## WORK ORDER
Show, from the records below, all lines that contain the word "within".
------------------------------------------------------------------------
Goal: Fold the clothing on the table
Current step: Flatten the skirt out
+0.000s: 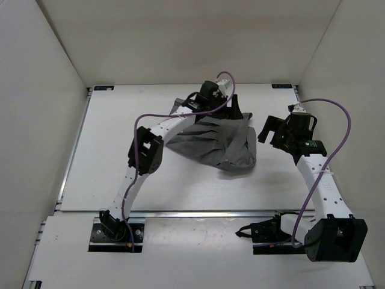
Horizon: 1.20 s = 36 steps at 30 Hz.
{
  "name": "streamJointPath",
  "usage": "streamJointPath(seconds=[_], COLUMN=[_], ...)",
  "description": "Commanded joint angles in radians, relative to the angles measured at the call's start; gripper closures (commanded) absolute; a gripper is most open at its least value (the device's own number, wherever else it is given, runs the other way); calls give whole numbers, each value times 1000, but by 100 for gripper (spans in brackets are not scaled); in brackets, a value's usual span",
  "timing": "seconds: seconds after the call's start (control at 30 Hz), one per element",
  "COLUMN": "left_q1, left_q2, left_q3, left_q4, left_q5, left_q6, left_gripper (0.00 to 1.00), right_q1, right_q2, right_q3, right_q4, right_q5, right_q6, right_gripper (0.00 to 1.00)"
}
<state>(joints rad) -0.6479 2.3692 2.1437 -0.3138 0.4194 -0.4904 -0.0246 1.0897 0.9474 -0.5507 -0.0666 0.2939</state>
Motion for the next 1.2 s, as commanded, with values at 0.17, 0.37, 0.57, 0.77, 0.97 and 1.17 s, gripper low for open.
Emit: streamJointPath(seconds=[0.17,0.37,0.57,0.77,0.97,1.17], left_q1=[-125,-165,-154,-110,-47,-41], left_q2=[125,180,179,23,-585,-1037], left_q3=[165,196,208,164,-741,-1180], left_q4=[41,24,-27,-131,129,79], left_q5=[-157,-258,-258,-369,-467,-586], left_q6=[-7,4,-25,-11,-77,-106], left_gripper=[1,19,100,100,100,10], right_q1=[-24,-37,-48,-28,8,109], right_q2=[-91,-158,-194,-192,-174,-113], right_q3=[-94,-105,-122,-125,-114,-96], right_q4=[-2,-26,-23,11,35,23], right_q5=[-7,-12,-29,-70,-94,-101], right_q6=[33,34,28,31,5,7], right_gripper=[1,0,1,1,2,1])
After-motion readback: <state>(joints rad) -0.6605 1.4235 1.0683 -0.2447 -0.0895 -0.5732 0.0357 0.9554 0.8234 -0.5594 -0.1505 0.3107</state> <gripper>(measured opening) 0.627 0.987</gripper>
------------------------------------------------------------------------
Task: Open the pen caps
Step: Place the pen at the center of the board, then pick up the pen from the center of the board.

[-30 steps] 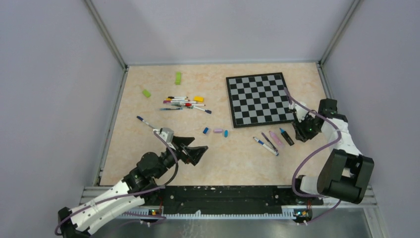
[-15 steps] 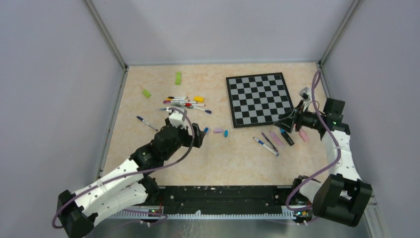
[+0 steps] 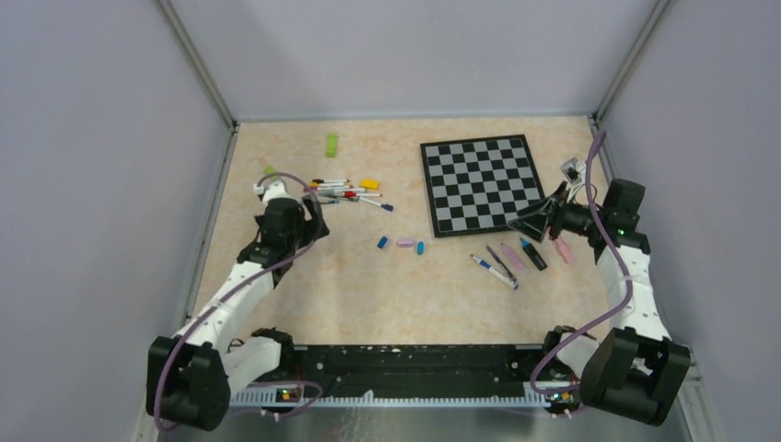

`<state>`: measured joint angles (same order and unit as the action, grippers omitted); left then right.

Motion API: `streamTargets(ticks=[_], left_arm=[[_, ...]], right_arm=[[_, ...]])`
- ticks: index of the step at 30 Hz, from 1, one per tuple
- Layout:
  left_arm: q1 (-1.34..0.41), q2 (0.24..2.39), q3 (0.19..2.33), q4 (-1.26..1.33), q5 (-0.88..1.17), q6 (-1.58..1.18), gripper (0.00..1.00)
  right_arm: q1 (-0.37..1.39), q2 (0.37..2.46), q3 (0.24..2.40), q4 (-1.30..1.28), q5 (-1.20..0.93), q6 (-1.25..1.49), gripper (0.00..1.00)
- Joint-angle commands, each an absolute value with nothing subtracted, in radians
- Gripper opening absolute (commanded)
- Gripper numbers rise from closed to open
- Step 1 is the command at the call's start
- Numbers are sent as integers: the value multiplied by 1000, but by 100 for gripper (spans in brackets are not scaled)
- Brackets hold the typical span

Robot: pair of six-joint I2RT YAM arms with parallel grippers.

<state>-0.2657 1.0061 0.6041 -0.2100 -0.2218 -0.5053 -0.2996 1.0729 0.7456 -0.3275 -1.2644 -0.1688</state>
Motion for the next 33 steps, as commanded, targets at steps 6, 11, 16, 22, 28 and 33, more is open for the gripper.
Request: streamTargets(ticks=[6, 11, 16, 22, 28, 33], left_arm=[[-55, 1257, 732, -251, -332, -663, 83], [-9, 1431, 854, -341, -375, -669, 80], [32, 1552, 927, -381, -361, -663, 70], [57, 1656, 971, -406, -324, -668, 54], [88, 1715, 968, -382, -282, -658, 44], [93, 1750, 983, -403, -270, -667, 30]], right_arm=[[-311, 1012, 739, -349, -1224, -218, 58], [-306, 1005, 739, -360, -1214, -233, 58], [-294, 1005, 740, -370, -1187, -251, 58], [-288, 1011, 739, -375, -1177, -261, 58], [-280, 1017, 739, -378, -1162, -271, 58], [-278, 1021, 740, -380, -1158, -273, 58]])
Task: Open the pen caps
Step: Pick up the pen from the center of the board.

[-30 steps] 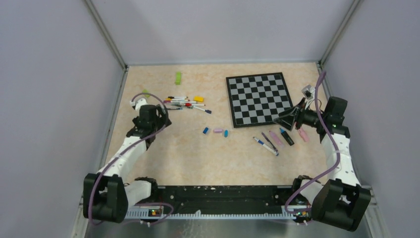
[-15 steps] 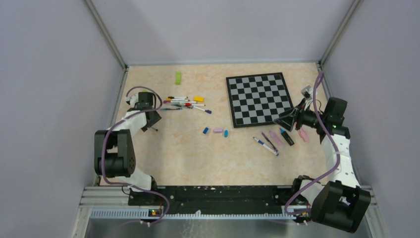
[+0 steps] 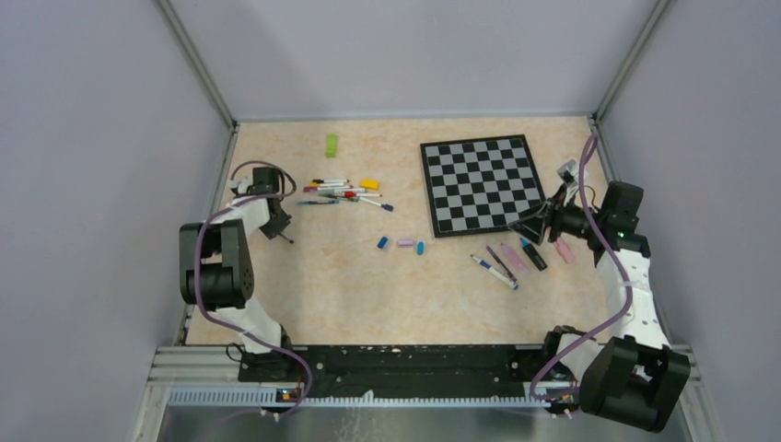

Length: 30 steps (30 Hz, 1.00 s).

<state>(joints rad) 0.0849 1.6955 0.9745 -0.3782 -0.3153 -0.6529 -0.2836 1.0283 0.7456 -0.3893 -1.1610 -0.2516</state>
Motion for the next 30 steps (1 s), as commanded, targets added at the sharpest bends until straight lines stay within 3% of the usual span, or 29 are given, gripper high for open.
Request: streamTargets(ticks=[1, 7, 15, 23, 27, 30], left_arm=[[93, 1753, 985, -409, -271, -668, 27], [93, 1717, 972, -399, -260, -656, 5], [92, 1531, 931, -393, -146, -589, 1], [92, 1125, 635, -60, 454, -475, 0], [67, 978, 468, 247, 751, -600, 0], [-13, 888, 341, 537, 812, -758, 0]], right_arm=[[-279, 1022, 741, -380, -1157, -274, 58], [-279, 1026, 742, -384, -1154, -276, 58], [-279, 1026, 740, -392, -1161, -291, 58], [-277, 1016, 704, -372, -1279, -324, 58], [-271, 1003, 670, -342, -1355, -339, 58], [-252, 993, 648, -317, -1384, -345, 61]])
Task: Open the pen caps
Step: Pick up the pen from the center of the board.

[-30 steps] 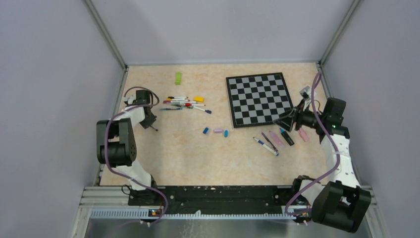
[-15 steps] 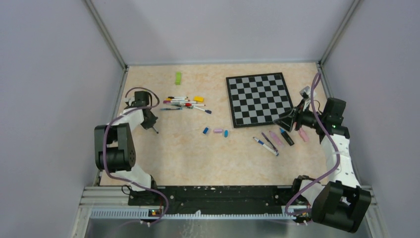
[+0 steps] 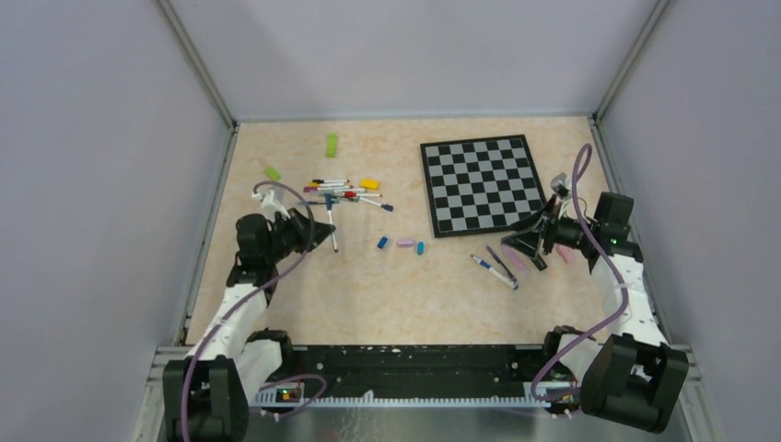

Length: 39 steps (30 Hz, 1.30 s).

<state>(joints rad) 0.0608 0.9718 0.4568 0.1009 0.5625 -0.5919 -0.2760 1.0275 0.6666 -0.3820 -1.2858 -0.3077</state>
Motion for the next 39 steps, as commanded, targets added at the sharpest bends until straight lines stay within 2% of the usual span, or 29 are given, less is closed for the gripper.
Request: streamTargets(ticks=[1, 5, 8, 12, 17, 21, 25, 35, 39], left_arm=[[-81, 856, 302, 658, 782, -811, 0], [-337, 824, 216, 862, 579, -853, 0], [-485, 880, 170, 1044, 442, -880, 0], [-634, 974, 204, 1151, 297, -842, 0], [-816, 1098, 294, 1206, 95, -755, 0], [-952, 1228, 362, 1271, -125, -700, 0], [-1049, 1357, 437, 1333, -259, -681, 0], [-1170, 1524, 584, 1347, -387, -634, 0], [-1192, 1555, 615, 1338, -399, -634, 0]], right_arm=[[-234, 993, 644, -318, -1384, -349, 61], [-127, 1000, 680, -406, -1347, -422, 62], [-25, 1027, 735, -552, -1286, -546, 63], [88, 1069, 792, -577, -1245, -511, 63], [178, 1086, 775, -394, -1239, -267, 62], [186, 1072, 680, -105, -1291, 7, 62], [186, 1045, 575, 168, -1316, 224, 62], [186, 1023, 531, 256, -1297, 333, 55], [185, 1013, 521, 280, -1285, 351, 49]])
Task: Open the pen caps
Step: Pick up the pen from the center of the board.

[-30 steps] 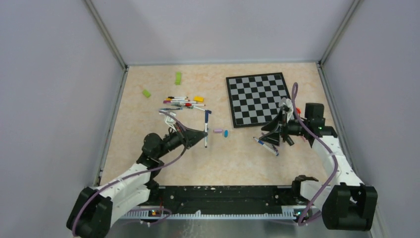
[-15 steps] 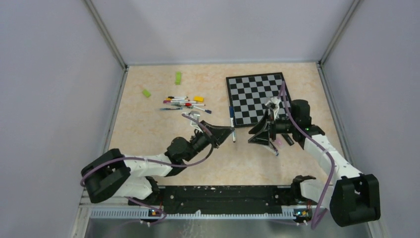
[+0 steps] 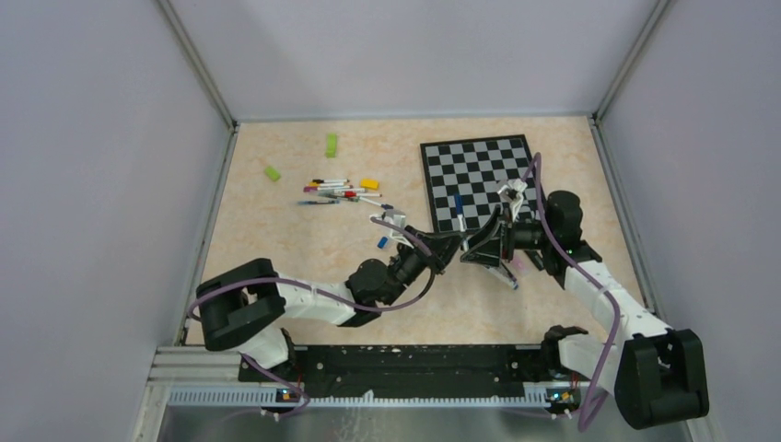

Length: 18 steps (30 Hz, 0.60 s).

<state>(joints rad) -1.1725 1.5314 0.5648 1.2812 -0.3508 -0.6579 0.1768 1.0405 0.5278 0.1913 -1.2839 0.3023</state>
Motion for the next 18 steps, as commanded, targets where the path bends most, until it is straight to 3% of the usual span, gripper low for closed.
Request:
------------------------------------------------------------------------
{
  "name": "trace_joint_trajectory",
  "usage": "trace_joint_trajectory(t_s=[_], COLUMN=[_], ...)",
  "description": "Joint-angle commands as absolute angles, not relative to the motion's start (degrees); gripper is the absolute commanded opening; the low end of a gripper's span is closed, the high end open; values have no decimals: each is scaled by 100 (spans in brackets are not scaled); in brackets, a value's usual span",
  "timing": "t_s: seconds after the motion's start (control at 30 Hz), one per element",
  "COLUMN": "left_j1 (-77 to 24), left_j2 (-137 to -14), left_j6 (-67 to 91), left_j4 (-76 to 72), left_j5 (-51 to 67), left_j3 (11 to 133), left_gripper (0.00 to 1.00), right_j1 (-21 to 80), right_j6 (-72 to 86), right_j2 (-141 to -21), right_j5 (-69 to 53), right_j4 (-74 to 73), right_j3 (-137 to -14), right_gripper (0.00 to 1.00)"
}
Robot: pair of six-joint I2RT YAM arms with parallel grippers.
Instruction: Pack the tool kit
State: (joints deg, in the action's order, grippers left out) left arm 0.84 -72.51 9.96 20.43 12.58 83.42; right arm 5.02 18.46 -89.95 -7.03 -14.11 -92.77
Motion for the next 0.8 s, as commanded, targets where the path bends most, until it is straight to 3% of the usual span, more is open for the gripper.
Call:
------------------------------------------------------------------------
## REPLY
Motion for the next 30 steps (1 s), as commanded, targets added at the sharpest bends until straight lines stay within 3% of the usual span, or 29 are given, gripper high for open.
Motion for the next 39 steps, as commanded, targets added at the sharpest bends until straight lines stay within 2% of the usual span, or 29 are given, less is closed for the gripper.

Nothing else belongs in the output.